■ The task:
Lines from the beginning of the entries up to and including the one with "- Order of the" must be duplicated word for word; leave out all others.

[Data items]

____

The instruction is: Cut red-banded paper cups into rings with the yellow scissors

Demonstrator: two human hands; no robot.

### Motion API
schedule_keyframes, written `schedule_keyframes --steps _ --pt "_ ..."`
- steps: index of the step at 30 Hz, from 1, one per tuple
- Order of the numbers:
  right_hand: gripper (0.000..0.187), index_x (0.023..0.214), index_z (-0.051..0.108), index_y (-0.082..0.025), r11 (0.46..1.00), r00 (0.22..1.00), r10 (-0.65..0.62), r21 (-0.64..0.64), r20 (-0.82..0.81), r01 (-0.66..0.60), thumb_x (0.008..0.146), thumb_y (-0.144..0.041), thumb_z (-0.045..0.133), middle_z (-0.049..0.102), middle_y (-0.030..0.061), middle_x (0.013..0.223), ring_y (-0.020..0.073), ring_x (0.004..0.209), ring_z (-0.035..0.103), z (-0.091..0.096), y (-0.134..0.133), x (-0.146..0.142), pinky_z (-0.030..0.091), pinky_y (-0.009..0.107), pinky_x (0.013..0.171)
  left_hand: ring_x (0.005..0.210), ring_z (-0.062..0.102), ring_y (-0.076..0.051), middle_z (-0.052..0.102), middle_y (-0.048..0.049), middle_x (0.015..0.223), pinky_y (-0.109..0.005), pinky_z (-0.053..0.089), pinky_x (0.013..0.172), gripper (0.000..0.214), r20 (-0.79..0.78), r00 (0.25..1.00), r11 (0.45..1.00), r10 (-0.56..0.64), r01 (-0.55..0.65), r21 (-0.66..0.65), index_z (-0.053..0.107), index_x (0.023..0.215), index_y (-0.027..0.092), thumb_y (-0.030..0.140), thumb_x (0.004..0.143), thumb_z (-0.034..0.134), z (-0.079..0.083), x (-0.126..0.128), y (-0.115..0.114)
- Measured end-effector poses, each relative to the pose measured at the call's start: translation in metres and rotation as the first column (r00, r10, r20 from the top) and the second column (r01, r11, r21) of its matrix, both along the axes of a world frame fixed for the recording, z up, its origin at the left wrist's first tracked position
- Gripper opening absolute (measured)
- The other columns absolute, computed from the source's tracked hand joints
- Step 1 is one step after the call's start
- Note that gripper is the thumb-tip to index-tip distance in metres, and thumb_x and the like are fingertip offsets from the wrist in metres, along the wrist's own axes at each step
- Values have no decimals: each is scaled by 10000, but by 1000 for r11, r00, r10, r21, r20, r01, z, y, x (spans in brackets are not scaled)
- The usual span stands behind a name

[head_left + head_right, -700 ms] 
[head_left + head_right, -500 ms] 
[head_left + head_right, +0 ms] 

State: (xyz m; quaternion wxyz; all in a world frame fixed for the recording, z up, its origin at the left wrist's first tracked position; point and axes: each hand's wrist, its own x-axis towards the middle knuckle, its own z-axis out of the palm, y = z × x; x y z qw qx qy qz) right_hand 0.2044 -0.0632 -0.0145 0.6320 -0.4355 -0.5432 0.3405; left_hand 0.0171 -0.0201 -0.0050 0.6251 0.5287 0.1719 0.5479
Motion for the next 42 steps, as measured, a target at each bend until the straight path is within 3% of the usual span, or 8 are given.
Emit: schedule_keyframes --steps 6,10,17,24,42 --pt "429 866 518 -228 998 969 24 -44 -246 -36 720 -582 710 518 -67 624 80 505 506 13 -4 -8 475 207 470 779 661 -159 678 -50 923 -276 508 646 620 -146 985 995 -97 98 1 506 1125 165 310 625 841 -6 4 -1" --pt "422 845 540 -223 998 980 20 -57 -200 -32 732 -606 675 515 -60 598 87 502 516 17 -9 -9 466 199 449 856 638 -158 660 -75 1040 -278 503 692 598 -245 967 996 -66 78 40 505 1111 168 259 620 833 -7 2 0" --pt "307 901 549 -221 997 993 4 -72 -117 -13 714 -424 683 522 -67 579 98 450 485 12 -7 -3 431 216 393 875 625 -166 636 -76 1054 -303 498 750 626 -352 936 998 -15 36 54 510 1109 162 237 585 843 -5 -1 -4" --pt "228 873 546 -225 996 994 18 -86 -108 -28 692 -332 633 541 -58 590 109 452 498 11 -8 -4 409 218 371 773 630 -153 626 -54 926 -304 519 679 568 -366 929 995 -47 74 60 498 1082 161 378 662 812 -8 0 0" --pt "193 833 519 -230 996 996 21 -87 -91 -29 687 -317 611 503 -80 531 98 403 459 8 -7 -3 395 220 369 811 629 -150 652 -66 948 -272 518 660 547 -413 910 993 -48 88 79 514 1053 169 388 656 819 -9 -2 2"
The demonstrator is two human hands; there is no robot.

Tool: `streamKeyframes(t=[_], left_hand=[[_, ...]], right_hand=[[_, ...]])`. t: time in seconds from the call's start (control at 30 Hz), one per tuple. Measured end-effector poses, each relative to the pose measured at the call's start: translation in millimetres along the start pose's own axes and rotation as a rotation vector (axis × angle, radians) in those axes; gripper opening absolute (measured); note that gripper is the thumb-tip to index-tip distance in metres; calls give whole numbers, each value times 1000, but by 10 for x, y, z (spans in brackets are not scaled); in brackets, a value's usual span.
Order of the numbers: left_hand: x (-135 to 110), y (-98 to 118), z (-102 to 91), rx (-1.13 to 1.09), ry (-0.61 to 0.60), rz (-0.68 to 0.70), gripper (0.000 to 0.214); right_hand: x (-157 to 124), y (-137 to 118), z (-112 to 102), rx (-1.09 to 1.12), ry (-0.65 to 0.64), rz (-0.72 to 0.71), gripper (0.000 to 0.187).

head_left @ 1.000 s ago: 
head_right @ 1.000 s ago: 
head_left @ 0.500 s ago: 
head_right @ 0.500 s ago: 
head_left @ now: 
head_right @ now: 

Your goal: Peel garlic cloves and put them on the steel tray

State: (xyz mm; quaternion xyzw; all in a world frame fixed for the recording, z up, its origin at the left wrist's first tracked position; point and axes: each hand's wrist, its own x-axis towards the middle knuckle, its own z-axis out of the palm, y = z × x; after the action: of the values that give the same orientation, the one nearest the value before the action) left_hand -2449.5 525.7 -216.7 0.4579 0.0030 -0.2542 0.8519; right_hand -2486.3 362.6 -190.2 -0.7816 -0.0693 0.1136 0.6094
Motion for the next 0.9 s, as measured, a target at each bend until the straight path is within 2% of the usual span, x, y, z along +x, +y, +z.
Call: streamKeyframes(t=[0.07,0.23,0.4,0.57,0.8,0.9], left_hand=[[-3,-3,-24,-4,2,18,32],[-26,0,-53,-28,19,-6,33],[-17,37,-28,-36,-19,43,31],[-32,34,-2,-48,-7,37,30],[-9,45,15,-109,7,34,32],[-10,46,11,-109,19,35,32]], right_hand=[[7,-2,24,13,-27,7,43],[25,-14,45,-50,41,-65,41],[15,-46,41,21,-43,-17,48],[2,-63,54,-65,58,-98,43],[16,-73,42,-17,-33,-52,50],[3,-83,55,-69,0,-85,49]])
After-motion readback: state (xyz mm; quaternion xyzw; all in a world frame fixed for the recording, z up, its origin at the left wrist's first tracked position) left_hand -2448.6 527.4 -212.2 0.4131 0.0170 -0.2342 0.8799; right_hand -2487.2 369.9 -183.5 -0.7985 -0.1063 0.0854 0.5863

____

■ Answer to the problem:
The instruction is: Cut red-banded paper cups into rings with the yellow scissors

Demonstrator: two human hands; no robot.

### Motion API
schedule_keyframes, written `schedule_keyframes --steps _ --pt "_ ..."`
- steps: index of the step at 30 Hz, from 1, one per tuple
- Order of the numbers:

That's the answer, with nothing more to add.